Defining Family

In modern culture wars one side thinks there is something sacred and eternal about our “traditional” family structure, while the other side wants to experiment. Medievalists just laugh.

I think it’s safe to say most people don’t realize how family structures have evolved through history, even in our European diaspora. We don’t live in the same world our ancestors did.

I’m always jazzed when I run into this idea outside the world of historians.

And here it is, in Mihaly Csikszentmihalyi’s Finding Flow: The Psychology of Engagement with Everyday Life (1997). One of my favorites. How did I miss this?
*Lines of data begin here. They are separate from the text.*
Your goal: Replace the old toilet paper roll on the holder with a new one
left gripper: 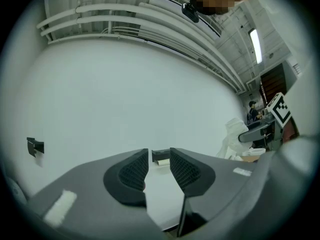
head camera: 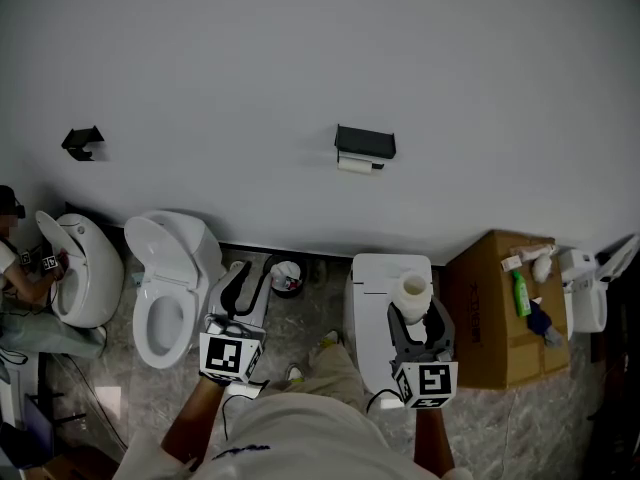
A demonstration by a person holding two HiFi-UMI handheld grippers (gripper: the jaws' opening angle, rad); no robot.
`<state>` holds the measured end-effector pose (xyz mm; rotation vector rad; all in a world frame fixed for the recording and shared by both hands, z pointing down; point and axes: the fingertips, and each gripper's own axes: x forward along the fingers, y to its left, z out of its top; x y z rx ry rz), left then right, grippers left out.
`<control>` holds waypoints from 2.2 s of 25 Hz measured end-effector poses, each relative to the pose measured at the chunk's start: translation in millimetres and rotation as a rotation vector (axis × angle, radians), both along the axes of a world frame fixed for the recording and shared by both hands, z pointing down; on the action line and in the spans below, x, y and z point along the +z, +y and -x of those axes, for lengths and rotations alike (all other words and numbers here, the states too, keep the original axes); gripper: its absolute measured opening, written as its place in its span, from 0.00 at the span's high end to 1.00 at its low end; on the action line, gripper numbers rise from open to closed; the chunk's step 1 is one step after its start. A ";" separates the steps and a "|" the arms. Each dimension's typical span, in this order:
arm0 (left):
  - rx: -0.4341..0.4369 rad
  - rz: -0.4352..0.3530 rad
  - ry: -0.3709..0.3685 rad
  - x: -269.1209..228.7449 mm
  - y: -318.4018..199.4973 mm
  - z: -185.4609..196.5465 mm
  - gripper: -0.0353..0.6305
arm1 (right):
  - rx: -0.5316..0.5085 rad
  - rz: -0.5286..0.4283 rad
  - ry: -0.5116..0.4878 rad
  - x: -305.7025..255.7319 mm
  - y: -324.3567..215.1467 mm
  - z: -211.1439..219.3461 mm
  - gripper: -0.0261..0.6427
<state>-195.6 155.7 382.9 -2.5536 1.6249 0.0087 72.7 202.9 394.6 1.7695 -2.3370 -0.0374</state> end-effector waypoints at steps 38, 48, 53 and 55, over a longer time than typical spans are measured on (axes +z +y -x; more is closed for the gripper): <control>0.222 0.045 0.003 14.3 -9.5 -52.4 0.17 | 0.129 0.031 0.014 10.7 12.4 -24.0 0.54; 0.243 0.036 0.020 10.4 -58.2 -76.0 0.18 | 0.093 0.087 0.036 18.5 -47.5 -34.1 0.54; 0.243 0.032 -0.074 15.3 -88.0 -85.5 0.18 | 0.081 0.089 0.024 21.5 -80.5 -31.1 0.54; 0.248 0.031 -0.117 19.7 -103.2 -90.1 0.18 | 0.080 0.088 0.019 23.0 -94.7 -32.1 0.54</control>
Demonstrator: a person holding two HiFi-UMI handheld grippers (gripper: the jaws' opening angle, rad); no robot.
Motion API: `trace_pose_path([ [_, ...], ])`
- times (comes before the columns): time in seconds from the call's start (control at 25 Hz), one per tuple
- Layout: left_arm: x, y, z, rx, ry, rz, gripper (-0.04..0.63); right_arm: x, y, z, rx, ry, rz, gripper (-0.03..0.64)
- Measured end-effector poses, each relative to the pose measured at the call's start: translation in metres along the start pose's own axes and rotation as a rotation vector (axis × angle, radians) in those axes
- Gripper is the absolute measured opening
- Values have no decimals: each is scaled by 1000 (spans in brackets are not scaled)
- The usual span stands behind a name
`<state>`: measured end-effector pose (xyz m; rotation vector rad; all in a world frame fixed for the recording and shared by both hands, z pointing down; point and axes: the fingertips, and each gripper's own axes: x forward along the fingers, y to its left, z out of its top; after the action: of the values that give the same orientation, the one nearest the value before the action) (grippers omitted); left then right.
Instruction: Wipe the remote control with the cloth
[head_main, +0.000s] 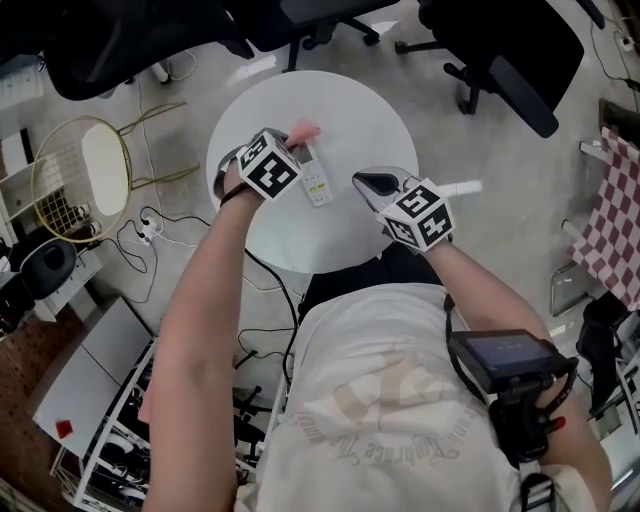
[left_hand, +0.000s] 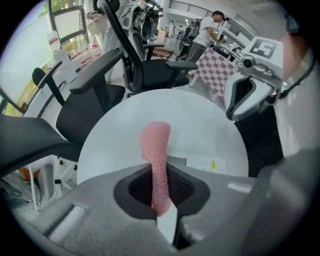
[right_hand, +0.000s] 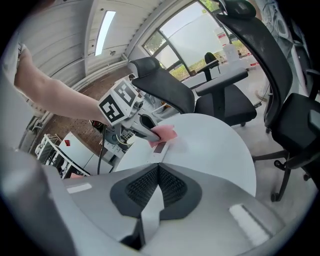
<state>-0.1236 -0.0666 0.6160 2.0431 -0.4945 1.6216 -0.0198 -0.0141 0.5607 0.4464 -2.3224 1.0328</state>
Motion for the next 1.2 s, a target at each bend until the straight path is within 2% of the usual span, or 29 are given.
trace_pose_path([
  [0.2,-1,-18,-2,64,24,-20,29,-1,-2,0,6,-4,2,6],
  [0.88,1,-111,-41,128,49,-145,29,4,2,-8,13,19,19,6],
  [1.0,3,-110,-40,108,40,-140,29,5,4,-9,12,23,24,6],
  [1.2,-1,-82,-34,65,21,-105,31,6,5,-10,14,21,22,6],
])
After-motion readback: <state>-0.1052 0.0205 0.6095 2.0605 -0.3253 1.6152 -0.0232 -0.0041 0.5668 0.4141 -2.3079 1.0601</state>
“In the last few decades, we have come to realize that the image of the family we have been cherishing since at least Victorian times is only one of many possible alternatives. According to the historian Le Roy Ladurie, a rural French family in the late Middle Ages was made up by whoever lived under the same roof and shared the same meals. This might have included people actually related by blood, but also farmhands and other persons who strayed in to help with farm work and were given shelter. Apparently no further distinction was made among these individuals; whether related or not they were seen to belong to the same domus, or house made of stone and mortar, which was the unit that mattered, rather than the biological family.” (Csikszentmihalyi, 85-86)

This stuff is old hat to medievalists. This is the same sort of idea that led to naming noble families by the name of their principle estate. The von Habsburg family originated at Habsburg castle in Switzerland. That sort of thing.